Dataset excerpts

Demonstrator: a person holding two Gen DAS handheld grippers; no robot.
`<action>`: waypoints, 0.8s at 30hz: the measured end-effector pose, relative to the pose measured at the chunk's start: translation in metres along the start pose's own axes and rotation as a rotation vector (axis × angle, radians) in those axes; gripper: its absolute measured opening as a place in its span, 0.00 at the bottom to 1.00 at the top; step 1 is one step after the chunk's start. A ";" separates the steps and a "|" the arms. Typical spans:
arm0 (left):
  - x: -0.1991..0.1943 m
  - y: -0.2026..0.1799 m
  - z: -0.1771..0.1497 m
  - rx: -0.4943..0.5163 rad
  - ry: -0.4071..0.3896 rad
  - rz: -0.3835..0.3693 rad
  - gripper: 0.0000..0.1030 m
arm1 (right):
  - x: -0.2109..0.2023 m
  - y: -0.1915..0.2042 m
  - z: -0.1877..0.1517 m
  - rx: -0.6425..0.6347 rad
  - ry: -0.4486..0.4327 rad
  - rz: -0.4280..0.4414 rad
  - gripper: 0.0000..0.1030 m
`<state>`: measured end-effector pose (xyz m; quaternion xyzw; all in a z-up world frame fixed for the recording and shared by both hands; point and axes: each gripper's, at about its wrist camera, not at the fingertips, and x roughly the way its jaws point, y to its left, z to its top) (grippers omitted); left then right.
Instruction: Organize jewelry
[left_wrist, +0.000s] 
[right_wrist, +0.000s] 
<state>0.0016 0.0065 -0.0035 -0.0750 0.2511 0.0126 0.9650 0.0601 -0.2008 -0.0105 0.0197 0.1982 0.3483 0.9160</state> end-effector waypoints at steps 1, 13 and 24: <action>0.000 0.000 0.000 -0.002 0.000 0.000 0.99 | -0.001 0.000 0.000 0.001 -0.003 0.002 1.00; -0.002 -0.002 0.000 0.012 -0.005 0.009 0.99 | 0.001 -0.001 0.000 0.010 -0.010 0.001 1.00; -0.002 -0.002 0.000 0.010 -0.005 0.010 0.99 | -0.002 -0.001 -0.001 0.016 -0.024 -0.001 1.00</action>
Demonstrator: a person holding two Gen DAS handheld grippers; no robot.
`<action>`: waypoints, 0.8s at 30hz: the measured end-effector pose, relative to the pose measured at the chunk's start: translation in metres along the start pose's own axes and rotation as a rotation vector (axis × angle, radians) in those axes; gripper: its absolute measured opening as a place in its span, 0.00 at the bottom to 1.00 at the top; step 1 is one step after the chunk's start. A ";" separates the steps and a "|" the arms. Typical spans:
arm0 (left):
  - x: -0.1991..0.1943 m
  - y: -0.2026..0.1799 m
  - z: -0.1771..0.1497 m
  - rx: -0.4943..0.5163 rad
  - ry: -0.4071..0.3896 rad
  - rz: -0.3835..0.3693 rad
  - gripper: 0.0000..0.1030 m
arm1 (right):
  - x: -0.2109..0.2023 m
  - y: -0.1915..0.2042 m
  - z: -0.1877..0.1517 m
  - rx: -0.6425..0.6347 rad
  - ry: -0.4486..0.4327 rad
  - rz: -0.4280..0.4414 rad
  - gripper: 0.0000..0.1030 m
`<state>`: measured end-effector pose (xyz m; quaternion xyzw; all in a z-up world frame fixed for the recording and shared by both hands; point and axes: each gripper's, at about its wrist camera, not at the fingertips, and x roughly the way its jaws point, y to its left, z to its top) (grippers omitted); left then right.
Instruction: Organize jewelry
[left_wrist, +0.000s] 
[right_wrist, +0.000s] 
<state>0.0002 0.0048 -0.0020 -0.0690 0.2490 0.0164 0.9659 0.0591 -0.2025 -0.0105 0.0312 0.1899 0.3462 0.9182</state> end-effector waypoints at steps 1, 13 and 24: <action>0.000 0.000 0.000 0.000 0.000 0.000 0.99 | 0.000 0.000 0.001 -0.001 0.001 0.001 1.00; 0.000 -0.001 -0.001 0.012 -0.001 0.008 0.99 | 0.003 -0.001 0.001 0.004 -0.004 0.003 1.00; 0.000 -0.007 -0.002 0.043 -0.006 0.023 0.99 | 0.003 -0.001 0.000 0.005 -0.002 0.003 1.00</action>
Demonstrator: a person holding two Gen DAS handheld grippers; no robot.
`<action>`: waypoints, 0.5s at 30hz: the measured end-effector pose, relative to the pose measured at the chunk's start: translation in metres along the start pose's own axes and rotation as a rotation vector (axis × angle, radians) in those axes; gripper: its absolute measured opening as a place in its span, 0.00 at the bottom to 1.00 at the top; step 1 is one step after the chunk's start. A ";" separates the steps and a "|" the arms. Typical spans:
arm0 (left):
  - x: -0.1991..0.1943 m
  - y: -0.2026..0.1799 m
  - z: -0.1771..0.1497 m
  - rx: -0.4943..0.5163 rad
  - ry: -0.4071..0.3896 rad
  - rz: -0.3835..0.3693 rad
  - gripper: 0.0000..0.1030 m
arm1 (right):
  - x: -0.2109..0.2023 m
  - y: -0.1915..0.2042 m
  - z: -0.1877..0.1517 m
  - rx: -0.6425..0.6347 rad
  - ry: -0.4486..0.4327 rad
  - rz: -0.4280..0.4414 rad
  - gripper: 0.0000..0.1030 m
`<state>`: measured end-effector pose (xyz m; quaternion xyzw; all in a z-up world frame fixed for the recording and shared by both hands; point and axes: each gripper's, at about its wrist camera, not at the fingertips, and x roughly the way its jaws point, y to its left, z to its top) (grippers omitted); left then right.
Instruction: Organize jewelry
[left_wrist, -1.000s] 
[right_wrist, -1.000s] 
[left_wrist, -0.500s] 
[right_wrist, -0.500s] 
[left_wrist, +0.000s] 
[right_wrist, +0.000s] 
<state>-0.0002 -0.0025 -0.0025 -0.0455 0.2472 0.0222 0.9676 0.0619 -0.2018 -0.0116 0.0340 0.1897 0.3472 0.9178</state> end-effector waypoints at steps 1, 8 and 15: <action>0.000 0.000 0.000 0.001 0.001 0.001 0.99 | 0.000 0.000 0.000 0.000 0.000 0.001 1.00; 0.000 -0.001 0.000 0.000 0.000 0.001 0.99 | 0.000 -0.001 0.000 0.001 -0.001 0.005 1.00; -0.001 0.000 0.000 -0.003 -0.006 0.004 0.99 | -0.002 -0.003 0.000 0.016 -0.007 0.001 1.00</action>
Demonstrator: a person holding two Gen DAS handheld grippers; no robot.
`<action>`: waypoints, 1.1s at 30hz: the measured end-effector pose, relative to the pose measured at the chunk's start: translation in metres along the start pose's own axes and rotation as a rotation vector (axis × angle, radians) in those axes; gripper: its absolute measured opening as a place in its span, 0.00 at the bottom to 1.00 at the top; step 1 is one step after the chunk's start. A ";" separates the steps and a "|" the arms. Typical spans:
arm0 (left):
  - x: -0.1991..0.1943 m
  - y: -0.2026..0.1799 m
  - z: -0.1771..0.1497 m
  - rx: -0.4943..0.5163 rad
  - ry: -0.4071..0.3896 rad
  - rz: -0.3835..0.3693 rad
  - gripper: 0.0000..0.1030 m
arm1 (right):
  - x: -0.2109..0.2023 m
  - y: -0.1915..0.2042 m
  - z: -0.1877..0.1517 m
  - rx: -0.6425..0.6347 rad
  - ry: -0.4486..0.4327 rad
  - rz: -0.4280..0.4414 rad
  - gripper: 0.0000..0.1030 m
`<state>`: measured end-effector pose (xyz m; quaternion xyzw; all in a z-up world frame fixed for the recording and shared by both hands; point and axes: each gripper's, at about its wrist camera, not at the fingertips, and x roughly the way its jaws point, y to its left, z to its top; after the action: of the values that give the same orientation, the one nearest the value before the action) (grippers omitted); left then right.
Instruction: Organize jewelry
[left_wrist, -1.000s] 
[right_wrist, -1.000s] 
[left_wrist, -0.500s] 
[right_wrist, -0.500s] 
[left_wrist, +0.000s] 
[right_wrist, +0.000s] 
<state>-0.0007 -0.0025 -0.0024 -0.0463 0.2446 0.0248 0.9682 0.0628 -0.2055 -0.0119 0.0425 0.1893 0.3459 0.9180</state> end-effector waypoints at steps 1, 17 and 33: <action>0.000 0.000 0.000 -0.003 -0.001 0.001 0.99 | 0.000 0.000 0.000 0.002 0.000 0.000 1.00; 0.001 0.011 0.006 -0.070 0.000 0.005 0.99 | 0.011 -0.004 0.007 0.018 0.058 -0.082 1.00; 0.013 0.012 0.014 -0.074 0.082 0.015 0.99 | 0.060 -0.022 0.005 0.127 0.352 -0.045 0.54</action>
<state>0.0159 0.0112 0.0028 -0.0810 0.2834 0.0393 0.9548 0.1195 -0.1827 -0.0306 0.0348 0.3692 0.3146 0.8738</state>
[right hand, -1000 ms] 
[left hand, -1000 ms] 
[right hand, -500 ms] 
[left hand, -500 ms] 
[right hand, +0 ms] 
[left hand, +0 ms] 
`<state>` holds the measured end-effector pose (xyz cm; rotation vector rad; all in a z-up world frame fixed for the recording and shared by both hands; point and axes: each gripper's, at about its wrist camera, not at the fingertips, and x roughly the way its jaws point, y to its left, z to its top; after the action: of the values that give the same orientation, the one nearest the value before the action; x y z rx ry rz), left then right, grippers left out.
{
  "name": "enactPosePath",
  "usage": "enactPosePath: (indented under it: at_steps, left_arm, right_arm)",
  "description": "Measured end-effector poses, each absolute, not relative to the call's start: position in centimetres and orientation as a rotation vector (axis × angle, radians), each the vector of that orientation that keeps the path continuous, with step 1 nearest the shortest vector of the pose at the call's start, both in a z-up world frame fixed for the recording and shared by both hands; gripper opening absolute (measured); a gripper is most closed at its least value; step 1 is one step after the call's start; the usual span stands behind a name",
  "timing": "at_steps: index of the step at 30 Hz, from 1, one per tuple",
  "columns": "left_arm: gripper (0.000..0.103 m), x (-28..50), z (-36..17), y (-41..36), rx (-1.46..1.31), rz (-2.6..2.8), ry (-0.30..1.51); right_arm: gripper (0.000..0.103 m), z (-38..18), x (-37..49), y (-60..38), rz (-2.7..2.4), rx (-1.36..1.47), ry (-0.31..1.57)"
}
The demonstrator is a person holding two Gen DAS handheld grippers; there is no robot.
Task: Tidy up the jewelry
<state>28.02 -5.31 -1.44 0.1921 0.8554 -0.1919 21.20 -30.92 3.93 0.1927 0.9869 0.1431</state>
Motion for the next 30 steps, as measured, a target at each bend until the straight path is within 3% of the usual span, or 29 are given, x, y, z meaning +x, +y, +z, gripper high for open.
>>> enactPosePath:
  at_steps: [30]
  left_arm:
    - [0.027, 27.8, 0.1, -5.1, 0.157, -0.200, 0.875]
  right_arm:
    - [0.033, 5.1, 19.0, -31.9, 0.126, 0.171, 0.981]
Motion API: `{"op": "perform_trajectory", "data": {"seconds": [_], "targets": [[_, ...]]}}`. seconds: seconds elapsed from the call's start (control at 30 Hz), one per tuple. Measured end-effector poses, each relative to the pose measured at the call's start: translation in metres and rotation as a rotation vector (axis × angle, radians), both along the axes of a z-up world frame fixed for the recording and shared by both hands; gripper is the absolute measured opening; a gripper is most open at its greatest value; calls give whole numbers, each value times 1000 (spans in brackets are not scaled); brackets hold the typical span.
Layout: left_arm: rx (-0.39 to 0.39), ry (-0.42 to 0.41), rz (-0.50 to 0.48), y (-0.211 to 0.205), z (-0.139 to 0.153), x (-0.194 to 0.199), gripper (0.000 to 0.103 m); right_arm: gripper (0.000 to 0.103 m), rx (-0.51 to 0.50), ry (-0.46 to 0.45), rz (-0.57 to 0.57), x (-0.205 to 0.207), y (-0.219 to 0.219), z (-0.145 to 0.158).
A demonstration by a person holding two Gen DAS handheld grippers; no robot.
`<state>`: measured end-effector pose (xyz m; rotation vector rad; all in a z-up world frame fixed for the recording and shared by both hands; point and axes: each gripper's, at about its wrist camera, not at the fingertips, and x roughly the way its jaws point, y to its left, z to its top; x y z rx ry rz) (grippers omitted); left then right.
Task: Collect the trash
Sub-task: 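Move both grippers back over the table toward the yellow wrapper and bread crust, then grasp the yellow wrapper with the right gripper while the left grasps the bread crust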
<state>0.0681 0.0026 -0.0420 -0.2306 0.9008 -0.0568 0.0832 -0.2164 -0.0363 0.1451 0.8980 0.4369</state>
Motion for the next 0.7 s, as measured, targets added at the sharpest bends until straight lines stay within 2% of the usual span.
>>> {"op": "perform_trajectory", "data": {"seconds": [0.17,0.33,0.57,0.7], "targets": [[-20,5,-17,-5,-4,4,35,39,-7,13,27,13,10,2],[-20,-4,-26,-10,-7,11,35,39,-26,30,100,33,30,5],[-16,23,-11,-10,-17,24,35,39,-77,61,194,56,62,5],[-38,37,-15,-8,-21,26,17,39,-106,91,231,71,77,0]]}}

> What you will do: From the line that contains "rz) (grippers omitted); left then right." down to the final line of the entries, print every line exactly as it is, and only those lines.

> Answer box:
`<state>`: measured end-effector pose (xyz m; rotation vector rad; all in a z-up world frame fixed for the recording and shared by both hands; point and axes: each gripper's, at about its wrist camera, not at the fingertips, and x roughly the way its jaws point, y to its left, z to its top; x y z rx ry rz) (grippers omitted); left then right.
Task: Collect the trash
Sub-task: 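Move both grippers back over the table toward the yellow wrapper and bread crust, then grasp the yellow wrapper with the right gripper while the left grasps the bread crust
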<state>0.0681 0.0026 -0.0420 -0.2306 0.9008 -0.0568 0.0832 -0.2164 -0.0363 0.1451 0.8980 0.4369</state>
Motion for the next 0.7 s, as measured, targets added at the sharpest bends until straight lines stay within 2% of the usual span.
>>> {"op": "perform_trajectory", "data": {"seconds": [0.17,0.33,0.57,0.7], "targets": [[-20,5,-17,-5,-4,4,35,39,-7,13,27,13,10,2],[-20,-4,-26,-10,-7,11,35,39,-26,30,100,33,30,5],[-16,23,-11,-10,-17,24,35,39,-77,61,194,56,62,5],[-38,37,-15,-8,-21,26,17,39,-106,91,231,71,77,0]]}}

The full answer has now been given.